Tuesday, 24 April 2018

Disaster at the Lectern


When a dear radio colleague lost his life, I was invited to speak at a fitting post-funeral celebration. His wonderful brother suggested I might present a tribute of the individual’s radio career, spiced with vintage audio, video and poignant pics.

The presentation was lovingly assembled in good time, but I harboured some doubts about the multi-media facilities at the beautiful old church.

A battered old PC, with cables dangling across the aisle to an antique projector, was charged with the task of coping with a jumbo PowerPoint presentation. What’s more, the startled tartan-skirted church assistant seated at the AV trestle table failed to fill me with confidence as she stared at the PC desktop with the look of someone who’s frightened of a mouse.

My painfully-chosen words of tribute flowed - before gently pausing to introduce a clip of dear John in full flow. A poignant moment. Hearing his distinctive voice resonating through this building in the village he loved.

Or it would have been, had the audio worked.

I improvised around its absence. A much easier task over a music bed up to the news on a radio show than it is in mid-funeral. And then the second item failed too.

All turned out well in the end, as we adjourned and tried again, and I hope we gave dear John a send off which would have made him smile more than was anticipated.

But we should forgive the Church. I rather hope they have more important things on Earth to worry about than my Clipart* I guess.

We don’t.

The multimedia presentations we give always have a critical goal. Every time we trouble to stand up in front of a few folk, we are there to help them to think, feel or do something. Otherwise we wouldn’t be there.

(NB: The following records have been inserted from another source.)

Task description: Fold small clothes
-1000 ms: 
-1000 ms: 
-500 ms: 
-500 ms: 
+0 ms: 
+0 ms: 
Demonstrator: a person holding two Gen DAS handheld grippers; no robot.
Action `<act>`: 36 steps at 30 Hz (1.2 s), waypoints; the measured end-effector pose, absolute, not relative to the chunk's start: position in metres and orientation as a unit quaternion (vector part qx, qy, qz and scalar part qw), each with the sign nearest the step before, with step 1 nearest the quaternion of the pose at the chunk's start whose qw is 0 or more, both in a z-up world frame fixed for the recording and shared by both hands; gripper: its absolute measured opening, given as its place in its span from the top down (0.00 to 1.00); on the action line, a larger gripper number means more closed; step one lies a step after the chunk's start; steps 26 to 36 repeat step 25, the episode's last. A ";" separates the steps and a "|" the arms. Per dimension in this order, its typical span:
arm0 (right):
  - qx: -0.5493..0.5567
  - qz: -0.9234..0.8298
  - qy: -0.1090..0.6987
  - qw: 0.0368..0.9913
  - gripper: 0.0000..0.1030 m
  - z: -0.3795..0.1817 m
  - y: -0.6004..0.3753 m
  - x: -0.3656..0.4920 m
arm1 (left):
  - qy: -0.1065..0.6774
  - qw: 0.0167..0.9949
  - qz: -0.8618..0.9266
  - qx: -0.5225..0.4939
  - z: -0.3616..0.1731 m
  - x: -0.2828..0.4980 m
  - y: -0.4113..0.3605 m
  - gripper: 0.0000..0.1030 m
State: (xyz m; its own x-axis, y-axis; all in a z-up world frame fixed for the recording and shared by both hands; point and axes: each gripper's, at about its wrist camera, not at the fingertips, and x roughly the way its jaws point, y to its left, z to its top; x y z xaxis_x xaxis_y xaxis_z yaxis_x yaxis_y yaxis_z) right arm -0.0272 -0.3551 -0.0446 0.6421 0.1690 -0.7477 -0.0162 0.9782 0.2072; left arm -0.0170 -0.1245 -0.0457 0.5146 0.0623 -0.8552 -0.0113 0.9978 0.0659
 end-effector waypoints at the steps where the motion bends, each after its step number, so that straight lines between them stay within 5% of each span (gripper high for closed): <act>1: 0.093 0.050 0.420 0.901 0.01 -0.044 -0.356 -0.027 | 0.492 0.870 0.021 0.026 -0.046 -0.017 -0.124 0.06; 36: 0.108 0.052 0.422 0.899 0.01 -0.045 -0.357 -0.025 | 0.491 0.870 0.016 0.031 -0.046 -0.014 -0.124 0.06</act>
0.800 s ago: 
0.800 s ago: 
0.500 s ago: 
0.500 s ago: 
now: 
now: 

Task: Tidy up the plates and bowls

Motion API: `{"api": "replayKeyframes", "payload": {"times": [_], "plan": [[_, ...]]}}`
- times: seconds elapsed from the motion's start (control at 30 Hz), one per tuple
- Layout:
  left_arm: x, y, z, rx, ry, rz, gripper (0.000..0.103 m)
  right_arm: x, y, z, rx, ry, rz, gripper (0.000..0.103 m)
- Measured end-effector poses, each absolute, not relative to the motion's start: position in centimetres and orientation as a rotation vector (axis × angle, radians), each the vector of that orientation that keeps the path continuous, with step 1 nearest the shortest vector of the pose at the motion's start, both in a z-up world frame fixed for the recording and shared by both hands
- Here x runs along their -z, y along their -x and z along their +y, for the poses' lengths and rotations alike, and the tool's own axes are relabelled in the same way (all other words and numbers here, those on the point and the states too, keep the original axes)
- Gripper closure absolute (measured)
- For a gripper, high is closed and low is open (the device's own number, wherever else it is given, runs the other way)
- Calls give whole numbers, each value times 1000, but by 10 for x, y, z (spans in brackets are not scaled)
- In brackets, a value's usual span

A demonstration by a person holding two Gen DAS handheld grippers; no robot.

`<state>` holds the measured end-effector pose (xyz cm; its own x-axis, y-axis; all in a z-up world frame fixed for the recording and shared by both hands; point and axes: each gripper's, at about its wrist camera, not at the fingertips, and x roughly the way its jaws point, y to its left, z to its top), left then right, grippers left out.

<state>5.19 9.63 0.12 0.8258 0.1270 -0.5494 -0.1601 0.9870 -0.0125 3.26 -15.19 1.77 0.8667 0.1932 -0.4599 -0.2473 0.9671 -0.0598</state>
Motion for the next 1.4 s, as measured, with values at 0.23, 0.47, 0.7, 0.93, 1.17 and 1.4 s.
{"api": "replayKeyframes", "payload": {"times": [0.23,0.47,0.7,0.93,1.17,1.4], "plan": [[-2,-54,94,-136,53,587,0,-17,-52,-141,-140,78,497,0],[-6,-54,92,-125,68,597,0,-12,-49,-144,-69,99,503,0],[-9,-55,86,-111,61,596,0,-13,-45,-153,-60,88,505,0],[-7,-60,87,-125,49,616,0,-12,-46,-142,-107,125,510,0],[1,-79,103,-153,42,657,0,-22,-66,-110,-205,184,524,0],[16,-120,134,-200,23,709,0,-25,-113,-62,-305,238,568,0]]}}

How often have you sat writhing on a hard seat at a radio conference, witnessing a nervous speaker fiddling with the laptop on the podium long after their welcome applause has ebbed away.

Rather than be moved by their great opening line, we witness an embarrassed cough and a reference to those bloody ‘gremlins’. Ahem. ‘A few technical issues here.”. Nope. Not technical issues, it’s just that somebody along the chain didn’t plan well enough. And then when we see the presentation, it's full of blurred badly-cropped pics and over-wordy slides which the presenter insists on reading to us.

As for the audio. There’s a pregnant pause and a desperate second attempt at cueing it in. Or it’s the wrong bit. Or it’s distorted. Or you can’t hear it. Or it’s played to an audience of 100 on your laptop’s tinny 3” speaker. Or they can't find it on the desktop, visible to all, where it sits next to bobappraisal.pdf.

There are exceptions. Next Radio is always a fast-moving, impressive and well-disciplined conference. Roger’s done good things with the RadioFestival; and RadioDays Europe addresses its international challenges well. But too many really don’t go as well as they easily could.

It’s the same in smaller internal meetings too, whether a staff meeting or a presentation to a few clients. The intended enhancement that presumably our presentation is designed to provide is diminished by ten minutes staring at the backside of the implicity-blamed chap from IT.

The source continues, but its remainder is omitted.